What her nanny job also permitted was for Maier to declare her own space
as inviolable, a sacred domain in which no one was allowed entry. Her employers
evidently felt that she deserved this small concession (sometimes along with
the larger ones she demanded). But what was even more strange is the fact that,
although to her employers she was a fairly open figure named Vivian Maier, to
most others she intentionally remained shadowy, refusing to give up even a name
or address to tradesmen and others whose lives were lived outside of the circle
of her temporary home position. Possibly, Maier even affected a French-Alsatian
accent in an attempt to further hide her American identity.*
It was almost as if, in practicing her art—an art that seemed to be
concerned with a documentation of her world and a testifying to the evils in
it—she felt the need to be incognito, to be a secret agent, or a kind “God’s
spy” determined to reveal the details of the evil she had discovered in
mankind’s heart, while she operated, meanwhile, in a kind of protected cocoon
of innocence—surely also a sort of prison—in which the children around her
existed. While Maier—who was very much, it appears, in touch with the world
around her and aware of cultural precedents—cannot precisely be described as an
outsider artist, although she shares some kinship, it appears, with Henry
Darger, who felt compelled to tell, in painting, collages, and writing, of the
terrible adventures of the innocent yet sometimes brutal young girls—oddly
enough, named the Vivian girls—who lived in a world that threatened them with
murder and mayhem.
What we are left with in the thousands of rolls of photographs and films
she left behind, no matter how brilliantly imaged, lit, and framed, seem to be
part of a larger whole which we never will fully comprehend.
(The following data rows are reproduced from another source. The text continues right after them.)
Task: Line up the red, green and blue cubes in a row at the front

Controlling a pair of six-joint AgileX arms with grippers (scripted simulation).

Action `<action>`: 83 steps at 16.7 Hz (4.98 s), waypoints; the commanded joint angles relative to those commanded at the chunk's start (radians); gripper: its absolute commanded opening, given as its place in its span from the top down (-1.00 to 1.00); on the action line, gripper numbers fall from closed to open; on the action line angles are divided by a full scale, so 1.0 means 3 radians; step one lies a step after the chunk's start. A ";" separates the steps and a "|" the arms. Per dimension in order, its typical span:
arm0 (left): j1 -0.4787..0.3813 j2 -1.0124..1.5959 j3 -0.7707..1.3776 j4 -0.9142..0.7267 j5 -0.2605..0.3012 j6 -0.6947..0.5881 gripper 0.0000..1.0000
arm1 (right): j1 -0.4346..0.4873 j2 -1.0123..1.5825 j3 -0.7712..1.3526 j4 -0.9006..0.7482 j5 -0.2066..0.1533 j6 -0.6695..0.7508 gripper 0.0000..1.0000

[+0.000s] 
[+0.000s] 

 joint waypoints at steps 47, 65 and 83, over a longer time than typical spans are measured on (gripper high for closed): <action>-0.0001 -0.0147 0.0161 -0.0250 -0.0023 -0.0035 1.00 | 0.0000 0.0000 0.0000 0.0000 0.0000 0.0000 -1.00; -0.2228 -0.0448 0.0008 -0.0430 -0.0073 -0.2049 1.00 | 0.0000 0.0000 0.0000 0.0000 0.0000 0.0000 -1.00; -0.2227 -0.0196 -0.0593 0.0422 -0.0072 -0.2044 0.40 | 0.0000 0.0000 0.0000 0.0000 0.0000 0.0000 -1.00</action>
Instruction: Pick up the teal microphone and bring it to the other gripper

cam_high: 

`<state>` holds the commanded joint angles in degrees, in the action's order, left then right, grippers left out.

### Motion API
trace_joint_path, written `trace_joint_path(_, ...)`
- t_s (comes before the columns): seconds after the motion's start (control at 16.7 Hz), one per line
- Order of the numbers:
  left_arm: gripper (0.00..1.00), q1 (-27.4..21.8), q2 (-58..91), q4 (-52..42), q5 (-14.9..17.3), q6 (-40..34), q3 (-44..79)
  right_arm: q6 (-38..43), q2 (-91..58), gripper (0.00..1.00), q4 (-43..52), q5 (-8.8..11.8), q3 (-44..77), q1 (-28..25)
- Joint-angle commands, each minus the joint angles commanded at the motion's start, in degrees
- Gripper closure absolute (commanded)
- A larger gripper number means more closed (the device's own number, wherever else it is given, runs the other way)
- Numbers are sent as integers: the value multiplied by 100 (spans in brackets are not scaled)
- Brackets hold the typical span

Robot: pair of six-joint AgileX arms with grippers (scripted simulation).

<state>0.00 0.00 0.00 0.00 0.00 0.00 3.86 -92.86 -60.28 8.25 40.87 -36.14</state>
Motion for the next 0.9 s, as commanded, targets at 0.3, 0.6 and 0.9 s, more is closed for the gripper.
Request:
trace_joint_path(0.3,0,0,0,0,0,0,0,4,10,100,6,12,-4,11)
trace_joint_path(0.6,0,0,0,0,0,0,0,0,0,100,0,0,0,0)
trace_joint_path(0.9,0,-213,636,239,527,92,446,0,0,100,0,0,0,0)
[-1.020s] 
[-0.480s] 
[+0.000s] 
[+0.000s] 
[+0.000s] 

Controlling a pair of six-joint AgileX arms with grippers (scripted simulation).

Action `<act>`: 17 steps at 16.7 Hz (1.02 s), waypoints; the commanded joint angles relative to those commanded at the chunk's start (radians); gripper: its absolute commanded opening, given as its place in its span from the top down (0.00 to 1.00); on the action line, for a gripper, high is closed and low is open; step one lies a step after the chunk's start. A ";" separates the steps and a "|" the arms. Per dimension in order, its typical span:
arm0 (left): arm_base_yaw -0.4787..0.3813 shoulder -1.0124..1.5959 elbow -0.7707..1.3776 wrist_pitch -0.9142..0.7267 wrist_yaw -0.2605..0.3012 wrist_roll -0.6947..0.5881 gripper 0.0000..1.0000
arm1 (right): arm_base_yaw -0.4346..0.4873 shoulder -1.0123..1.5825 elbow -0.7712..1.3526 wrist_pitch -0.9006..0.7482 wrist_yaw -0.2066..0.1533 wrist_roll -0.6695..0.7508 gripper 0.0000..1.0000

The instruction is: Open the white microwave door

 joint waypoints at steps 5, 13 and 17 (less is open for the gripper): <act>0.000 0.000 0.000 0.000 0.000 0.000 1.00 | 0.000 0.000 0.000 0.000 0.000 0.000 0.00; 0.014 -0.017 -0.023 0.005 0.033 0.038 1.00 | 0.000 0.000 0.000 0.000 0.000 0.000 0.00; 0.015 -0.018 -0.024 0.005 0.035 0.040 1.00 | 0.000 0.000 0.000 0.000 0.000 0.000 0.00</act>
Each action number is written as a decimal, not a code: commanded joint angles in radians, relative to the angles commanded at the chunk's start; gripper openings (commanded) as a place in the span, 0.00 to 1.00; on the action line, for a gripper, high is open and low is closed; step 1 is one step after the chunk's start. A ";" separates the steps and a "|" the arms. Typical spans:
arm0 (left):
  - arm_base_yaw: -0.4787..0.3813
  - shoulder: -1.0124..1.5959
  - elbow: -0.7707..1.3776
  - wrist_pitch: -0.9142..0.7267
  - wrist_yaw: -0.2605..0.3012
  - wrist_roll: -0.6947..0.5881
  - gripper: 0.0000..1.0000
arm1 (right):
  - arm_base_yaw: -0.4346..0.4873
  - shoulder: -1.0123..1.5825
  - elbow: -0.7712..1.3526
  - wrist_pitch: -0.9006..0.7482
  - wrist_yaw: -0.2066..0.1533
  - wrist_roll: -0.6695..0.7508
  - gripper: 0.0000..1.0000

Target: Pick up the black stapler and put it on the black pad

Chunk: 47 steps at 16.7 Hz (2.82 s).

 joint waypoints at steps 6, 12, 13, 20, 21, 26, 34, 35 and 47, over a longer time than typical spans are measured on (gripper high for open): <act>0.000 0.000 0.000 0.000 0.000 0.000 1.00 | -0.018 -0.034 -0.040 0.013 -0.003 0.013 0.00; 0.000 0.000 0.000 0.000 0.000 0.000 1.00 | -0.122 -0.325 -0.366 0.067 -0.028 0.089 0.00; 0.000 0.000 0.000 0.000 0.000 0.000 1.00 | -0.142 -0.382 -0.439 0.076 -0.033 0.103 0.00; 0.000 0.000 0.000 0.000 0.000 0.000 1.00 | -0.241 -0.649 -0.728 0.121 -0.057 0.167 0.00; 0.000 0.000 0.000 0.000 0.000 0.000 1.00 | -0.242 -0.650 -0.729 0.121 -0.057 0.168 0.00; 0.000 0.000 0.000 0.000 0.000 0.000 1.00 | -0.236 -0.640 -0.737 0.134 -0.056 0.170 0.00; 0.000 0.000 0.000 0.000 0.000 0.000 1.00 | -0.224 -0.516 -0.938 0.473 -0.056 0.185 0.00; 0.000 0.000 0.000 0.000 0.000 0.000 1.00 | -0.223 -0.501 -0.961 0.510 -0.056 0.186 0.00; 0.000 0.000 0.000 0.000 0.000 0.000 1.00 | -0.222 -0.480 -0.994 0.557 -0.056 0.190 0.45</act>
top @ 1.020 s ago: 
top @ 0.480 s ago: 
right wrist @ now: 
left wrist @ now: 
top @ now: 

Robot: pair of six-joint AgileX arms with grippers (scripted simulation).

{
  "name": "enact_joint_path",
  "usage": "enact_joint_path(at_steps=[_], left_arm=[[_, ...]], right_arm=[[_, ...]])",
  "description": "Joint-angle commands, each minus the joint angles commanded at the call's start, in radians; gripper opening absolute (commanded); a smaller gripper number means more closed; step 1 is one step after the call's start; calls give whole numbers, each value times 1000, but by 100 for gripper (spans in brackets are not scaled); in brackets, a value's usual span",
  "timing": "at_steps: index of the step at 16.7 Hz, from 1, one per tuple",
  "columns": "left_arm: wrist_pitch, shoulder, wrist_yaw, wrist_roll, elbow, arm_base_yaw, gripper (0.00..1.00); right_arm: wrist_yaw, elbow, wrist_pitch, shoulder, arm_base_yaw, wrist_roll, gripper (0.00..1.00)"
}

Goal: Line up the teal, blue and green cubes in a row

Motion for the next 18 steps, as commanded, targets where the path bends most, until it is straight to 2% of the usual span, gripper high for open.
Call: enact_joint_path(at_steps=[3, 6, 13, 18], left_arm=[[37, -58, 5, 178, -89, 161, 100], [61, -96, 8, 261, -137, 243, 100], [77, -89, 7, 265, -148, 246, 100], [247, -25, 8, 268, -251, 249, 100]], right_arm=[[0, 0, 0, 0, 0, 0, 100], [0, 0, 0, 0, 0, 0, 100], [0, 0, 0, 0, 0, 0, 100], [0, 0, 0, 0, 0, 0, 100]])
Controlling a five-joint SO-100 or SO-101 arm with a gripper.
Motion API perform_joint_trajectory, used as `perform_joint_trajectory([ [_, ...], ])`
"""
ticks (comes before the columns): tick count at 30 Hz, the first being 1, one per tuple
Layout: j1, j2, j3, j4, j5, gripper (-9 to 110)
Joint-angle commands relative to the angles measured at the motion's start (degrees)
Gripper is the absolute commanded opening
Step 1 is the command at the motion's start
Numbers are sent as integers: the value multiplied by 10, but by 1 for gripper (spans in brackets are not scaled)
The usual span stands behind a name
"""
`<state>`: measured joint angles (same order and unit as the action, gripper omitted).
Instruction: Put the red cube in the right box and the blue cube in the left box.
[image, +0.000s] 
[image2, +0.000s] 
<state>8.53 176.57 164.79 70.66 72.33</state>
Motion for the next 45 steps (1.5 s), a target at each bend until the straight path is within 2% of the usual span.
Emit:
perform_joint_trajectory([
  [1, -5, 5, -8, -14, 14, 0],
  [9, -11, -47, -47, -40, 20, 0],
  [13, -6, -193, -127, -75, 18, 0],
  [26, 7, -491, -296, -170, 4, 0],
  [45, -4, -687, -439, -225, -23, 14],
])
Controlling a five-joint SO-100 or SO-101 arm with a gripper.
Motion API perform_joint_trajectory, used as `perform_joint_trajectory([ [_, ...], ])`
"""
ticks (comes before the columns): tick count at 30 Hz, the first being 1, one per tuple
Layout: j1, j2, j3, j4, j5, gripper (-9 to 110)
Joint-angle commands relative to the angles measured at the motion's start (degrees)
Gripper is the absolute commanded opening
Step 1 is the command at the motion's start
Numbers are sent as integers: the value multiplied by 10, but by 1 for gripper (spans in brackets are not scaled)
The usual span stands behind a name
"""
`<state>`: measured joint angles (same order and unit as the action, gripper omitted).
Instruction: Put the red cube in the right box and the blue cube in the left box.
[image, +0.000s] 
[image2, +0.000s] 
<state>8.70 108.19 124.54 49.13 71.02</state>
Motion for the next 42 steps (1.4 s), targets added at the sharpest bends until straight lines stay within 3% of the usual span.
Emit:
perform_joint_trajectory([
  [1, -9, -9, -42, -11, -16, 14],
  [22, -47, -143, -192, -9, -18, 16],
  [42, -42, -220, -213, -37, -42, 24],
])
Perhaps, as this
documentary implies, Maier saw herself as a grand documentarian, as a purposely
mysterious figure whose purpose was to take down in her images the realities of
human behavior that resulted in suffering, hurt, pain, even torture. Clearly,
she saw the human situation, at certain moments, from the other end of the
looking glass; many of works, indeed, reveal the possibilities of joy and
meaning in life. But one feels that, at heart, Vivien Maier saw a more
important role as witness to the horrors of the 20th century, and that, even for
her hard-working, smiling figures (as in the works of Arbus) another darker
drama lay behind their lives. If her street scenes are often vibrant, so too
are they fraught with danger, or simultaneously imply that there are darker
realities just behind the frame. Her Rolleflex camera hanging between her
breasts, freed her to look straight into the face of her dissembling believers
while trapping the despair she sensed that surrounded them.
*Although Maier was born in the US,
her mother was apparently from Alsace, and Maier herself traveled there at
least twice for periods of time.
Los Angeles, January 25, 2015
Reprinted from World Cinema Review (January 2015).